Liver and Bile
J Hepatol. 2022;76(2):353–63
Prognosis of patients with hepatocellular carcinoma treated with immunotherapy – Development and validation of the CRAFITY score
Background and aims: Immunotherapy with atezolizumab plus bevacizumab represents the new standard of care in systemic front-line treatment of hepatocellular carcinoma (HCC). However, biomarkers that predict treatment success and survival remain an unmet need.
Methods: Patients with HCC put on PD-(L)1-based immunotherapy were included in a training set (n = 190; 6 European centers) and a validation set (n = 102; 8 European centers). The authors investigated the prognostic value of baseline variables on overall survival using a Cox model in the training set and developed the easily applicable CRAFITY (CRP and AFP in ImmunoTherapY) score. The score was validated in the independent, external cohort, and evaluated in a cohort of patients treated with sorafenib (n = 204).
Results: Baseline serum alpha-fetoprotein ≥ 100 ng/ml (hazard ratio [HR] = 1.7; p = 0.007) and C-reactive protein ≥ 1 mg/dl (HR = 1.7; p = 0.007) were identified as independent prognostic factors in multivariable analysis and were used to develop the CRAFITY score. Patients who fulfilled no criterion (0 points; CRAFITY-low) had the longest median overall survival (27.6 months [95% CI: 19.5–35.8]), followed by those fulfilling 1 criterion (1 point; CRAFITY-intermediate; 11.3 months [95% CI: 8.0–14.6]), and patients meeting both criteria (2 points; CRAFITY-high; 6.4 months [95% CI: 4.8–8.1]; p < 0.001).

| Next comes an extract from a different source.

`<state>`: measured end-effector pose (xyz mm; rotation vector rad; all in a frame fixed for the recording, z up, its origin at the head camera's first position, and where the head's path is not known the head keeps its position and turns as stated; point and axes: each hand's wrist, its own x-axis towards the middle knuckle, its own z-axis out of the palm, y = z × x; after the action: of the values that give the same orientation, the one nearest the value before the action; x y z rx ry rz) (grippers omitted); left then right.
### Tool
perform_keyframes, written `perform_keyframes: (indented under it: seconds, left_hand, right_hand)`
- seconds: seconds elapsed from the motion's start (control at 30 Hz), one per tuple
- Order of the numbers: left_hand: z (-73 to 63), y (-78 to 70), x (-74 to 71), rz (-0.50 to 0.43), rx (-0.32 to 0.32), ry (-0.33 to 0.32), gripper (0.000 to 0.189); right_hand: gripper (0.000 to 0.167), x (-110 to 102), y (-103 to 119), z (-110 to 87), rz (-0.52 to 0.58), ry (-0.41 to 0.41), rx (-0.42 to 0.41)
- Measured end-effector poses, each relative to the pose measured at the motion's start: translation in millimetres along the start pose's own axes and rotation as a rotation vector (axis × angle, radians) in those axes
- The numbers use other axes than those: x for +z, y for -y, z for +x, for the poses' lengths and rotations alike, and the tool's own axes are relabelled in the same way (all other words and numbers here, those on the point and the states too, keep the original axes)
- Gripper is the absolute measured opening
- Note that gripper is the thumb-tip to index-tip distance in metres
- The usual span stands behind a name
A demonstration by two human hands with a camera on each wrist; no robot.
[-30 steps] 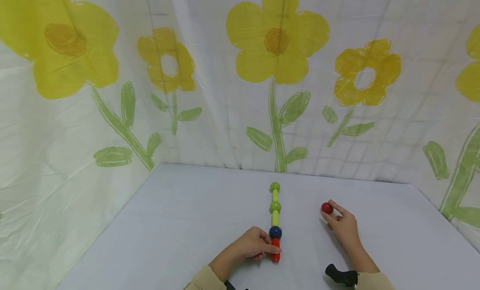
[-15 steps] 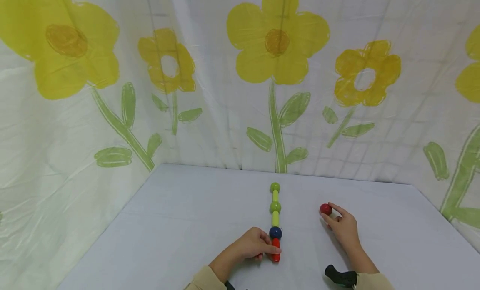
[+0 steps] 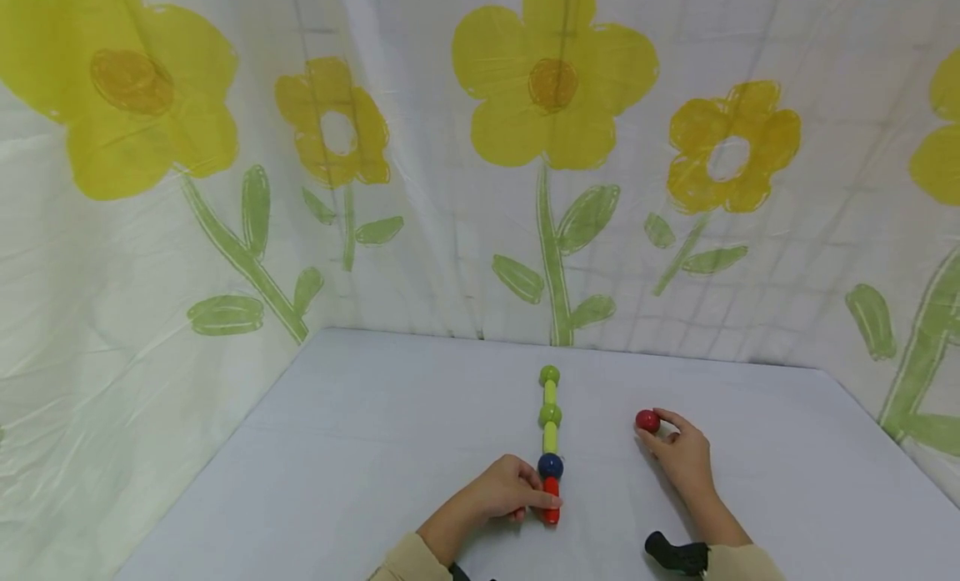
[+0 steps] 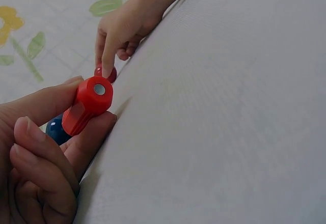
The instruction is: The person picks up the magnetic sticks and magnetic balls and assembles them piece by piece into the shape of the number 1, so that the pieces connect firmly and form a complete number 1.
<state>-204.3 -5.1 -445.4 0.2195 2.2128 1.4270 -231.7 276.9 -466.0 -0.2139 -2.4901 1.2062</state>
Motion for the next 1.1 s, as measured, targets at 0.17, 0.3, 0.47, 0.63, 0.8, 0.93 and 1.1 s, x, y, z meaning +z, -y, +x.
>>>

Additionally, best radiological response (complete response/partial response/stable disease/progressive disease) was significantly better in patients with lower CRAFITY score (CRAFITY-low: 9%/20%/52%/20% vs. CRAFITY-intermediate: 3%/25%/36%/36% vs. CRAFITY-high: 2%/15%/22%/61%; p = 0.003). These results were confirmed in the independent validation set and in different subgroups, including Child-Pugh A and B, performance status 0 and ≥ 1, and first-line and later lines. In the sorafenib cohort, CRAFITY was associated with survival, but not radiological response.
Conclusions: The CRAFITY score is associated with survival and radiological response in patients receiving PD-(L)1 immunotherapy. The score may help with patient counseling but requires prospective validation.